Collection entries
+ + +
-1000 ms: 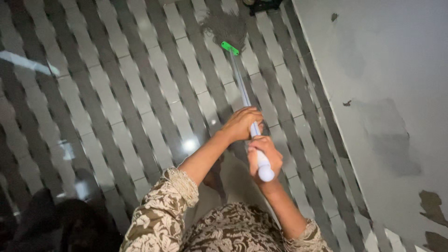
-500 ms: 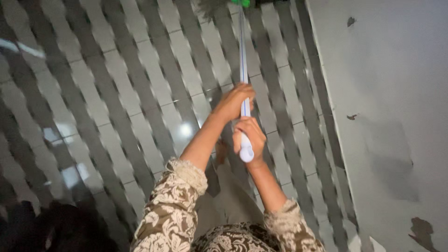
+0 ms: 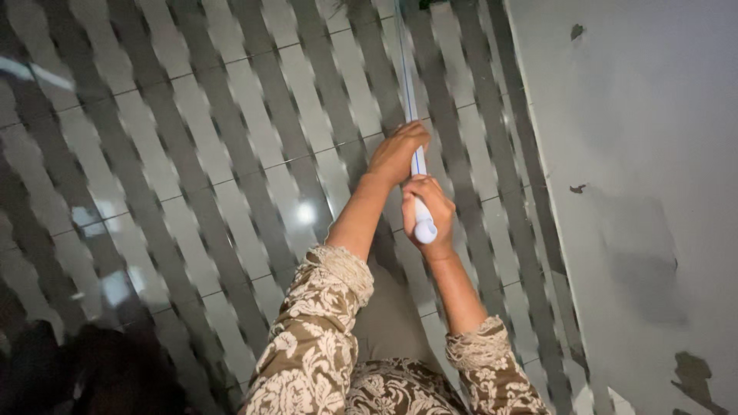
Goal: The person is mopping a tiled floor using a mop, moving the mop head back and forth across the wet surface.
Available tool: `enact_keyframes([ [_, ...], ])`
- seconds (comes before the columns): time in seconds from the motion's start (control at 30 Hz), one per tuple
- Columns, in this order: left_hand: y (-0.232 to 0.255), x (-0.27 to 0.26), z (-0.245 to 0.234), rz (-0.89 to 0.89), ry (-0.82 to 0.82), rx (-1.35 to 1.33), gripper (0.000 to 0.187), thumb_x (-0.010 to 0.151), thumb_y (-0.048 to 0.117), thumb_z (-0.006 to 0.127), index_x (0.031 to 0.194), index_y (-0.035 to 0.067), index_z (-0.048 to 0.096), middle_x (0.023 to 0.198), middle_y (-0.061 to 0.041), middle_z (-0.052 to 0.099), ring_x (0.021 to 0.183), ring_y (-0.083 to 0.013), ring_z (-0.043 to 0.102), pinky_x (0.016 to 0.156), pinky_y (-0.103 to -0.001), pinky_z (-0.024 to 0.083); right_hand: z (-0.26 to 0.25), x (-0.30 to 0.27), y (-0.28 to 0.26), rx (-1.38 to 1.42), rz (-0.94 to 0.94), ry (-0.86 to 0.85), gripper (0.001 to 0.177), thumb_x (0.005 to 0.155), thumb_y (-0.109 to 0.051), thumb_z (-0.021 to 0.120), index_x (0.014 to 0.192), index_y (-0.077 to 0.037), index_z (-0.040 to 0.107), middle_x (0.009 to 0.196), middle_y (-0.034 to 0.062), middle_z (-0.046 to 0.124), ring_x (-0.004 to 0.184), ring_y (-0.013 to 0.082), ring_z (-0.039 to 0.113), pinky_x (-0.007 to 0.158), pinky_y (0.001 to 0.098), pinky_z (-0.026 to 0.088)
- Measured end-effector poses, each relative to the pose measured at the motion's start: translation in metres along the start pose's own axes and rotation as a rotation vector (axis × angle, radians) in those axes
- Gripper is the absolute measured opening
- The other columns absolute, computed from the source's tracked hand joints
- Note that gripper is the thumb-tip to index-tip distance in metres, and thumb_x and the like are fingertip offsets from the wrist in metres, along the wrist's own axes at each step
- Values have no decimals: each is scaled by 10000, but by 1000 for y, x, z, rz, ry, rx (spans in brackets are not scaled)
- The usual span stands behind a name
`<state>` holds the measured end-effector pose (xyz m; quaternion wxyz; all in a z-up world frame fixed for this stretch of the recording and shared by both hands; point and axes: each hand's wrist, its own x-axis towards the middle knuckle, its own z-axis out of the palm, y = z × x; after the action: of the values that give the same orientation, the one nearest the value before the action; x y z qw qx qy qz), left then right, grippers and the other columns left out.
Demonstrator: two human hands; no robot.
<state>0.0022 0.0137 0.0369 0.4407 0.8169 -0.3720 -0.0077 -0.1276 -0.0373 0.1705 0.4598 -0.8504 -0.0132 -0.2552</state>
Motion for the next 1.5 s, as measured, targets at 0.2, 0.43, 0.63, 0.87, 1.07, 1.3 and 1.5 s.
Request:
enact_keyframes([
  [0.2,53,-62,-33,51,-85,-37,168,765,147,732,767,57,591,921,-109,635,1028,-327,608,940,-456,499,-6,-59,-55,2,-5,0,79,862,63,612,909,0,601,839,139,620,869,329,676,850,386,556],
  [0.43,99,-127,-70,63,-238,126,152,786,237,721,694,142,647,801,-9,645,942,-223,597,856,-421,407,-21,-104,-116,97,-75,-29,83,815,49,639,883,11,611,817,139,626,826,318,663,811,385,554],
  [0.63,83,-110,-88,37,-171,120,72,749,189,703,730,129,668,868,-12,661,1043,-248,582,872,-434,382,-9,-79,-99,147,-39,-55,78,817,47,647,871,8,606,802,125,617,817,309,665,798,374,558],
  [0.87,31,-43,-63,-79,-86,120,85,758,172,695,752,99,652,902,-24,670,1097,-249,591,863,-446,393,8,-19,-27,181,-85,-99,104,824,80,631,897,14,597,837,138,618,838,329,662,836,391,559],
  [1.07,-45,13,-21,-164,-70,245,138,739,94,693,867,125,653,1077,-40,673,1287,-262,558,898,-487,447,22,37,46,186,-123,-221,108,839,69,651,929,22,615,854,153,610,885,358,643,830,401,530],
  [1.3,-37,17,-32,-159,-106,210,224,727,228,781,845,104,636,1028,-42,668,1199,-250,574,851,-460,471,22,37,37,175,-49,-267,98,861,58,654,942,10,624,912,151,629,929,345,641,875,399,521],
  [1.5,17,-34,-57,-94,-54,213,113,763,209,739,747,140,651,885,-15,659,1051,-226,606,835,-425,417,3,-3,-20,158,-91,-273,92,847,52,659,920,7,624,899,135,628,921,325,636,886,398,526],
])
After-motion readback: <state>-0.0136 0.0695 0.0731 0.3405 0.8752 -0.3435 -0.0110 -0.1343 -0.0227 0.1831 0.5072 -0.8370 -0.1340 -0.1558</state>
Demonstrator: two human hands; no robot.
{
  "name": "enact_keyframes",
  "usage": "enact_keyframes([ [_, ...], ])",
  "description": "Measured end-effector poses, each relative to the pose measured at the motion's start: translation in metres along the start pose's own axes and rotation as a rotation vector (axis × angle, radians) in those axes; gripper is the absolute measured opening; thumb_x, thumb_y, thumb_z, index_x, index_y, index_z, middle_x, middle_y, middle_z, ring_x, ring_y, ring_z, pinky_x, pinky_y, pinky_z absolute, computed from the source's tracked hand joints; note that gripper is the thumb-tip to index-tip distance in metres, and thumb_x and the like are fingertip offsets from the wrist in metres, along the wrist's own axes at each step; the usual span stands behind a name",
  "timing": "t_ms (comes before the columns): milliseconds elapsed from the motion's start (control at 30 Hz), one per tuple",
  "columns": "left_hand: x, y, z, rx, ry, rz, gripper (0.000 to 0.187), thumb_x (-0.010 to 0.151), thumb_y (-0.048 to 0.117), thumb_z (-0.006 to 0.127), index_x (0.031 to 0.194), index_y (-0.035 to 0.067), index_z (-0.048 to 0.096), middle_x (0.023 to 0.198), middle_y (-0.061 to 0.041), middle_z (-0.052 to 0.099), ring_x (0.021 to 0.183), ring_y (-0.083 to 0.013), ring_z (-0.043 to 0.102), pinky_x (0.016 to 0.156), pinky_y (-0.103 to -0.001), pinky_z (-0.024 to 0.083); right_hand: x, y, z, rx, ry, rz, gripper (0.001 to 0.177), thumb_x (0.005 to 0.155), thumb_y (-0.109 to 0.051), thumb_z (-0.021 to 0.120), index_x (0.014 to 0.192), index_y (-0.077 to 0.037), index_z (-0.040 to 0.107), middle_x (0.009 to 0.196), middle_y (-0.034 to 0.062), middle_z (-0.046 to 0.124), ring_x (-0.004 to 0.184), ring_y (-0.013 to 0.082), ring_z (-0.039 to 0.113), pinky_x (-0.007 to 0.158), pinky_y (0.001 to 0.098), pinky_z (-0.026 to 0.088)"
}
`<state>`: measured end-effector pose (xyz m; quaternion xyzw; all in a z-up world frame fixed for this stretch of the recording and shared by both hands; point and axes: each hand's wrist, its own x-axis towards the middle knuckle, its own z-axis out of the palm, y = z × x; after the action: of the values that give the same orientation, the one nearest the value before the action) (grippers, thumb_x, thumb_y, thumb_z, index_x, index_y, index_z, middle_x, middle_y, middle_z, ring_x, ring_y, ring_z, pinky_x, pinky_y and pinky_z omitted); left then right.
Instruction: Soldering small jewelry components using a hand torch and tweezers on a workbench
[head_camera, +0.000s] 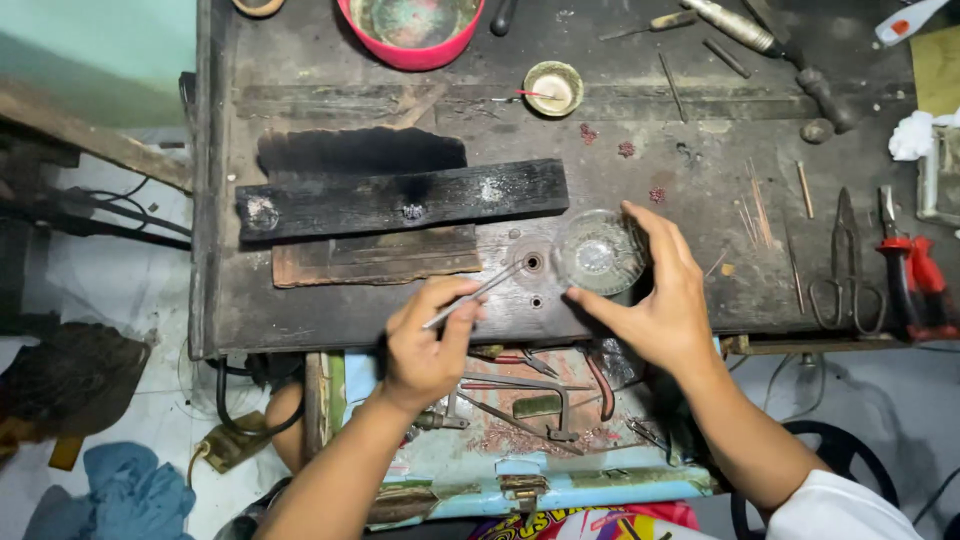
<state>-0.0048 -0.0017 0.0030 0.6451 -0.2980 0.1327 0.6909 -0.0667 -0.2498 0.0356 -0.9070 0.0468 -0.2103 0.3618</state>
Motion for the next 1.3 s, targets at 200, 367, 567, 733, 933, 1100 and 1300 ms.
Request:
enact_keyframes([
  [200, 0.014, 0.010, -0.004, 0.048, -0.044, 0.105, 0.006, 0.088, -0.005, 0.073, 0.091, -0.004, 0.068, 0.080, -0.018, 0.072, 0.067, -0.0343, 0.071, 0.063, -0.039, 0.058, 0.001, -0.041, 0.027, 0.102, -0.062, -0.048, 0.100, 0.054, -0.020, 0.099, 0.141, -0.002, 0.055, 0.128, 0.0234, 0.061, 0.123, 0.0469, 0.061, 0.107, 0.0576, 0.047],
  [367, 0.013, -0.003, -0.019, 0.131, -0.107, 0.131, 0.008, 0.088, 0.002, 0.076, 0.088, 0.000, 0.067, 0.078, -0.014, 0.071, 0.065, -0.0319, 0.071, 0.061, -0.037, 0.058, 0.000, -0.039, 0.053, 0.202, -0.095, -0.066, 0.100, 0.054, -0.018, 0.098, 0.142, -0.002, 0.053, 0.131, 0.0224, 0.059, 0.126, 0.0464, 0.059, 0.109, 0.0579, 0.045],
  [567, 0.011, -0.010, -0.022, 0.166, -0.218, 0.119, 0.007, 0.089, 0.003, 0.072, 0.088, 0.002, 0.066, 0.077, -0.014, 0.070, 0.065, -0.0347, 0.070, 0.059, -0.038, 0.058, -0.004, -0.021, 0.064, 0.249, -0.056, -0.136, 0.097, 0.060, -0.022, 0.099, 0.141, 0.001, 0.051, 0.135, 0.0216, 0.058, 0.128, 0.0447, 0.057, 0.113, 0.0568, 0.042],
  [733, 0.013, -0.010, -0.022, 0.194, -0.241, 0.118, 0.006, 0.091, 0.004, 0.070, 0.088, 0.002, 0.065, 0.076, -0.013, 0.068, 0.063, -0.0339, 0.069, 0.058, -0.037, 0.058, -0.007, -0.014, 0.066, 0.255, -0.027, -0.168, 0.095, 0.061, -0.023, 0.100, 0.139, 0.003, 0.052, 0.133, 0.0217, 0.060, 0.127, 0.0444, 0.059, 0.113, 0.0568, 0.042],
  [933, 0.014, -0.011, -0.021, 0.213, -0.243, 0.118, 0.007, 0.092, 0.004, 0.069, 0.087, 0.002, 0.066, 0.076, -0.012, 0.068, 0.063, -0.0334, 0.068, 0.059, -0.038, 0.058, -0.007, -0.013, 0.066, 0.277, -0.012, -0.164, 0.092, 0.062, -0.020, 0.100, 0.137, 0.004, 0.053, 0.133, 0.0220, 0.060, 0.126, 0.0447, 0.061, 0.111, 0.0567, 0.046],
  [1100, 0.011, -0.016, -0.020, 0.212, -0.238, 0.134, 0.007, 0.090, 0.003, 0.070, 0.085, 0.002, 0.066, 0.074, -0.012, 0.067, 0.061, -0.0325, 0.068, 0.058, -0.036, 0.058, -0.007, -0.013, 0.066, 0.311, -0.011, -0.185, 0.088, 0.065, -0.019, 0.099, 0.135, 0.006, 0.054, 0.132, 0.0240, 0.060, 0.125, 0.0470, 0.060, 0.108, 0.0575, 0.047],
  [1300, 0.015, -0.013, -0.020, 0.225, -0.255, 0.130, 0.006, 0.091, 0.003, 0.070, 0.086, 0.001, 0.066, 0.074, -0.012, 0.068, 0.061, -0.0325, 0.068, 0.059, -0.036, 0.058, -0.006, -0.015, 0.065, 0.305, -0.004, -0.179, 0.085, 0.068, -0.020, 0.099, 0.135, 0.006, 0.054, 0.132, 0.0226, 0.061, 0.126, 0.0453, 0.061, 0.108, 0.0555, 0.048],
])
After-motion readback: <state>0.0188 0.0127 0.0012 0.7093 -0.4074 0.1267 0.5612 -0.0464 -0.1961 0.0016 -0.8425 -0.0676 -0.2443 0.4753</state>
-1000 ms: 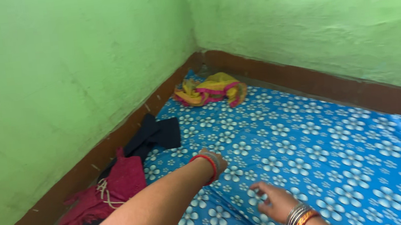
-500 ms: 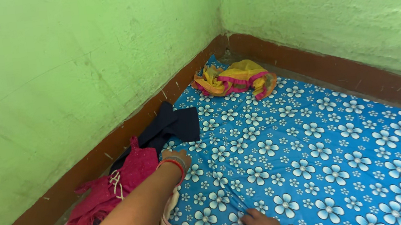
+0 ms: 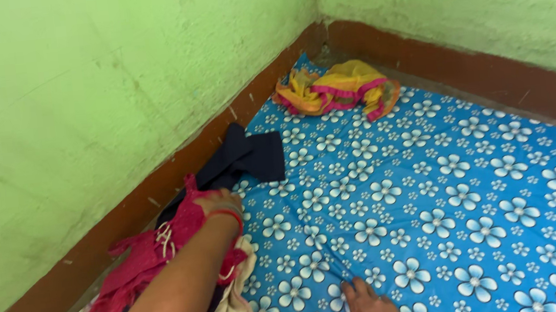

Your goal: The person irons a pair of dark blue trousers and a pink top on a floral-patterned mat. They use an electric iron to smooth the garments, adjusting them as needed.

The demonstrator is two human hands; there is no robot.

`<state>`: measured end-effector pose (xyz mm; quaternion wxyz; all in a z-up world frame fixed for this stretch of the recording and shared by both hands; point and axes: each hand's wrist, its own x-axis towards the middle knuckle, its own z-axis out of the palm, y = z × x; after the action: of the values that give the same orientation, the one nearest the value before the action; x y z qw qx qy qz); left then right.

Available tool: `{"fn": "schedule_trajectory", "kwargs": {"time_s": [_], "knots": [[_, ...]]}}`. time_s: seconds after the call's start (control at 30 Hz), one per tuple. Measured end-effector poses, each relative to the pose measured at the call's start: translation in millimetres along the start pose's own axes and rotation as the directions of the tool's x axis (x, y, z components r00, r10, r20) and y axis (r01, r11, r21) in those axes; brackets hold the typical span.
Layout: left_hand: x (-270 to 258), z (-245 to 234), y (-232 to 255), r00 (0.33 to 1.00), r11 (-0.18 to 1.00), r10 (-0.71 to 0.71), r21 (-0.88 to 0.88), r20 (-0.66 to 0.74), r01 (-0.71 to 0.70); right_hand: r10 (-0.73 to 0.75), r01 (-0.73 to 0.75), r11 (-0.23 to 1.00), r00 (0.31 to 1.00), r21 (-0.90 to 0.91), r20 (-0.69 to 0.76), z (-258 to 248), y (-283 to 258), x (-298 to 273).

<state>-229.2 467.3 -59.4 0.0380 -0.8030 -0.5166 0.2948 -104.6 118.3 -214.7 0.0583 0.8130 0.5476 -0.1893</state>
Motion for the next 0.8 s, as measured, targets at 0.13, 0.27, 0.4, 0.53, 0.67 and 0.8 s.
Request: {"fn": "schedule_trajectory", "kwargs": {"time_s": [0.13, 0.27, 0.4, 0.53, 0.67, 0.8], "knots": [[22, 3, -45, 0.962, 0.97, -0.238, -0.027, 0.131, 0.244, -0.003, 0.002, 0.999, 0.999, 0.032, 0.043, -10, -6, -1], [-7, 2, -54, 0.996, 0.986, -0.088, -0.143, 0.018, 0.089, 0.012, -0.014, 1.0, 0.995, 0.015, 0.101, -33, -13, -14], [-64, 15, -39, 0.998, 0.989, -0.013, -0.147, 0.068, 0.023, -0.025, 0.02, 0.999, 0.987, 0.035, 0.157, -54, -14, -24], [-61, 23, -22, 0.96, 0.996, -0.089, 0.001, 0.266, 0.092, -0.034, 0.022, 0.996, 0.99, 0.087, 0.139, -47, -12, -25], [-45, 17, -17, 0.974, 0.991, -0.111, -0.056, 0.197, 0.124, -0.079, 0.056, 0.983, 0.989, 0.176, 0.123, -33, 1, -15], [-26, -15, -16, 0.983, 0.975, -0.14, -0.158, 0.12, 0.158, -0.125, 0.075, 0.971, 0.968, 0.227, 0.216, -37, 7, -14]]}}
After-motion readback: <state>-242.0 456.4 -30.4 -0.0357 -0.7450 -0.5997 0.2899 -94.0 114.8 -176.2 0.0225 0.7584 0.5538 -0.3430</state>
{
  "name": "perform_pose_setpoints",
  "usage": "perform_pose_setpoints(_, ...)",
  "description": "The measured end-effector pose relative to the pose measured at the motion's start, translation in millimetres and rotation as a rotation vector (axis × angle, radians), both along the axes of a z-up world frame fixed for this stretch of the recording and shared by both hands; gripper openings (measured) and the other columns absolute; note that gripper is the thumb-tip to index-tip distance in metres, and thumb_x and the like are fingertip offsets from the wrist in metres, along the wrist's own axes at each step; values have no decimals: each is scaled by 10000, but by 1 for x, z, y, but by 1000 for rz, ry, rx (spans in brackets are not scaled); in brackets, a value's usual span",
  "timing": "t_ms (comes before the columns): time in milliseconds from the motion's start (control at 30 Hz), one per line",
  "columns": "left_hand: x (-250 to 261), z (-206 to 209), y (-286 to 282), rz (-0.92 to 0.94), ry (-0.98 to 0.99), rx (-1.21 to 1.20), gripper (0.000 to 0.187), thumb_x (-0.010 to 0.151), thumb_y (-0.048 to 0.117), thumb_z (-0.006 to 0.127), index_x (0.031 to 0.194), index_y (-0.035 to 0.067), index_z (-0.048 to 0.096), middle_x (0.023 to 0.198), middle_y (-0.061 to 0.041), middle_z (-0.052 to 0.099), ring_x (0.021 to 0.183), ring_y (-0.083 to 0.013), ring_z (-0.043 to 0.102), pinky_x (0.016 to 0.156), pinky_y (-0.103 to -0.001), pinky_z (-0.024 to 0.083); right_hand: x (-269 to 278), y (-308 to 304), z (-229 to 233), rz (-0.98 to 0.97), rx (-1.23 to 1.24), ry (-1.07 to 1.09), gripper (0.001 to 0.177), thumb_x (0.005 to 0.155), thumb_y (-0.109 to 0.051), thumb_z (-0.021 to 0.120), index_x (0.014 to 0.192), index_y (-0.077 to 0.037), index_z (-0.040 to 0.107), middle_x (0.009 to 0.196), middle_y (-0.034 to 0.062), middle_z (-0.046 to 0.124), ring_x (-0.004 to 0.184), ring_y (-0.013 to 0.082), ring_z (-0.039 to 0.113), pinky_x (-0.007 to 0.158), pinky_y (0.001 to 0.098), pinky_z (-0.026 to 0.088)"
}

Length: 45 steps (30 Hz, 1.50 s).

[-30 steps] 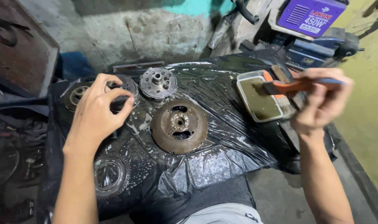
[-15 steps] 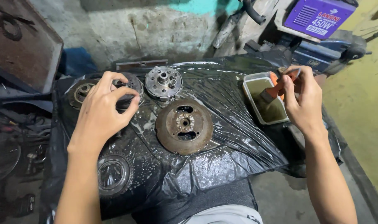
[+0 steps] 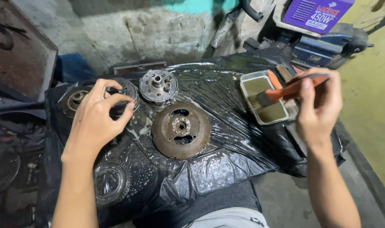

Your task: The person scrubs a circular metal part with a sanding block and then uses a brush to clean it. They also handle and move other mechanical components, including gears and a clutch assembly, on a black plastic-covered workbench.

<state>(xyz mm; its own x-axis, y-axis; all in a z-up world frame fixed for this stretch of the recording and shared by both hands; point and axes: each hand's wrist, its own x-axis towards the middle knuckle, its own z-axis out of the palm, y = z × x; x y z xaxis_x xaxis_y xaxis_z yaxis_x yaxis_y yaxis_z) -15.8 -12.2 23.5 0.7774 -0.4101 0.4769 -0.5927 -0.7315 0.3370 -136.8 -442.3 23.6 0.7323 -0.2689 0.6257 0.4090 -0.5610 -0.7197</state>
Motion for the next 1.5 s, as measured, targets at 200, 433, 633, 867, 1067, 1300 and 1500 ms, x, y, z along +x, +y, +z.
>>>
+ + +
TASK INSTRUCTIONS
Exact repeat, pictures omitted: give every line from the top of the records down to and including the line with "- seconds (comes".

REPLY TO THE EXERCISE
-1000 ms: 
-500 ms: 
+0 ms: 
Goal: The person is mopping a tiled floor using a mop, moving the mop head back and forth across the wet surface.
Available tool: `enact_keyframes([ [_, ...], ])`
- seconds (comes before the columns): time in seconds from the motion's start (control at 30 Hz), one per tuple

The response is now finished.